The new plant will produce the company's line of home appliances and will employ a broad range of workers, including craftsman, operators, engineers, technical and non-technical positions. Samsung began considering expanding its USA production base about three years ago and initiated discussions with SC in the fall of 2016.
The Newberry facility will make home appliances including washing machines starting early next year. As with their semiconductor facility in Austin, Texas, Samsung plans to hire locally and invest in the community in a variety of ways.
The South Korean firm had launched talks to build a factory in the United States as worries about protectionist policies under U.S. President Donald Trump put pressure on global companies to generate jobs there.
Yoon Boo-keun, CEO of Samsung's consumer electronics division, signed a letter of intent to build a new factory in Newberry, South Carolina at a hotel in Washington Wednesday.
Samsung Electronics America described the plant as a "state of the art" facility and alluded in a news release to incentives granted by the state government as a factor in the decision.

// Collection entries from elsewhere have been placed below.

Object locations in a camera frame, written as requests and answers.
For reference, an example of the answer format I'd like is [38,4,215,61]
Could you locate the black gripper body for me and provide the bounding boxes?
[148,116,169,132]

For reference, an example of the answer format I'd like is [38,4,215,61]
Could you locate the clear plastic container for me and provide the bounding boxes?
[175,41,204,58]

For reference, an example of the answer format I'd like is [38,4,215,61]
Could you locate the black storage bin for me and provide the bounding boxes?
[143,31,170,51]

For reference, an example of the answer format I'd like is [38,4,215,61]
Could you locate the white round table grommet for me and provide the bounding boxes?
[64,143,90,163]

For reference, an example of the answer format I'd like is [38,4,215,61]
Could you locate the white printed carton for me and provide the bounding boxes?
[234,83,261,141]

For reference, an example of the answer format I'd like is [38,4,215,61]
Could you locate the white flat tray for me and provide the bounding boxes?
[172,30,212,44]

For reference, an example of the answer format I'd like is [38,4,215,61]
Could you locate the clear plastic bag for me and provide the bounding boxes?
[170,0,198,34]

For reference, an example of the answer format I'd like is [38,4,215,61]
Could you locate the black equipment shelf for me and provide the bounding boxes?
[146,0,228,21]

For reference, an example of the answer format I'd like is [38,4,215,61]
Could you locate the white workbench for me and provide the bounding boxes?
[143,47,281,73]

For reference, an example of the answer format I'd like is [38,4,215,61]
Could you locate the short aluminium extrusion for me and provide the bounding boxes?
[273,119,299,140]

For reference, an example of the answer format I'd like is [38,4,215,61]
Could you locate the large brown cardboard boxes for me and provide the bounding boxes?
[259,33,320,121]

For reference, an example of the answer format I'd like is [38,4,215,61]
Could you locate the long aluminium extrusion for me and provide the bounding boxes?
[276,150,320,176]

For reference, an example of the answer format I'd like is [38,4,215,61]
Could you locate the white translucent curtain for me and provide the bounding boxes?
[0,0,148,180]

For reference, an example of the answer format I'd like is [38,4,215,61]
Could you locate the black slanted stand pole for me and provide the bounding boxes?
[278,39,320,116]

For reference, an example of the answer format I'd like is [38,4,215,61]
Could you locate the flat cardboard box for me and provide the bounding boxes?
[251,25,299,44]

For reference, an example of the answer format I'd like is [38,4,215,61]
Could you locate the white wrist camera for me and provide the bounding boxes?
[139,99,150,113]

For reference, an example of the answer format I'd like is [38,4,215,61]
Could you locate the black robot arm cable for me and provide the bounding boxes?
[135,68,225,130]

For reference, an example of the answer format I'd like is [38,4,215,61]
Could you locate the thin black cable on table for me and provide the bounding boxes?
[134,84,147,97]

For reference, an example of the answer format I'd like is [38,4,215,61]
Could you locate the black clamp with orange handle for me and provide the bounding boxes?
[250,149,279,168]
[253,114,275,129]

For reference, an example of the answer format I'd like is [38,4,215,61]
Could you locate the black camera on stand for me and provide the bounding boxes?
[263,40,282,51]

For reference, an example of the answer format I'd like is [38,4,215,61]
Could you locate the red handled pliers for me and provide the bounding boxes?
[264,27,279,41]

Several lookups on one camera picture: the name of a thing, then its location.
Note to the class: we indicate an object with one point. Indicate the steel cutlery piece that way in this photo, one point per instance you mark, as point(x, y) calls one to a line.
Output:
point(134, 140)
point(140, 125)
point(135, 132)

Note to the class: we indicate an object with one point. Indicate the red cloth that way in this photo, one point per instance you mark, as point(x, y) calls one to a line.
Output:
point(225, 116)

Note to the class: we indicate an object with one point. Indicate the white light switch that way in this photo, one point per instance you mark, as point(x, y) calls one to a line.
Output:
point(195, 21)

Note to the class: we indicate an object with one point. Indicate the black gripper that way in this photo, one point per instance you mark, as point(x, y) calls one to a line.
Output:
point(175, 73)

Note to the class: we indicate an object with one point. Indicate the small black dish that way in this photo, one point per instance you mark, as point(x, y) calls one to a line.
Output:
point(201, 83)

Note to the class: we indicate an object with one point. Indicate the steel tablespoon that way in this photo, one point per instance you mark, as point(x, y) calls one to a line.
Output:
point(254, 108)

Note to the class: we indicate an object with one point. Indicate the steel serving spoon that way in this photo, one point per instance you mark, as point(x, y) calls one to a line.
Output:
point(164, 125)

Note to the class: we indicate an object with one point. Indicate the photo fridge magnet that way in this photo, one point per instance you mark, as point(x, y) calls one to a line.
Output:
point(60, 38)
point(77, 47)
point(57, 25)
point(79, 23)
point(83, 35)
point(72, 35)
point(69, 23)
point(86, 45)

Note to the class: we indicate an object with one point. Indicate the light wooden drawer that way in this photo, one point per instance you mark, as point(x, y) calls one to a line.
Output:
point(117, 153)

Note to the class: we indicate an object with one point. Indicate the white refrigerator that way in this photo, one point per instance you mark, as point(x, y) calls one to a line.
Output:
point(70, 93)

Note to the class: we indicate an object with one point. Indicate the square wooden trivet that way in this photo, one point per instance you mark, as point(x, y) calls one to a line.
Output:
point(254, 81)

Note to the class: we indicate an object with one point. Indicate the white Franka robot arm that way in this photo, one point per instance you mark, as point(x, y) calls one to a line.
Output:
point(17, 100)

At the plant, they'll be making household appliances as well as conducting research and working on new developments.
The board of Santee Cooper, South Carolina's state-owned utility, approved a $2.75 million grant for Samsung on Monday, said spokeswoman Mollie Gore. As a result, Newberry County was chosen as the final choice due to skillful people within the county, developed supply network, infrastructures for shipping network, and smooth partnership between local society and a business.
Samsung had been considering building a new production facility in the United States for the past three years.
It said it has invested more than US$10 billion in the U.S. over the past 18 months, including its US$8 billion acquisition of automotive technology manufacturer Harman International Inc., which was announced previous year. Samsung and LG washers made outside the country are now under safeguard investigation by the U.S. International Trade Commission (ITC) upon compliant by U.S. washer maker Whirlpool that had lost its top position in the U.S. washing machine market to Samsung Electronics.
The investments include an $8 billion acquisition of Connecticut-based HARMAn International, $1.2 billion to US -based Internet of Things R&D and investments, a $1 billion expansion of its semiconductor facility in Austin, Texas, and the acquisition of Dacor, a luxury home appliance company in Los Angeles.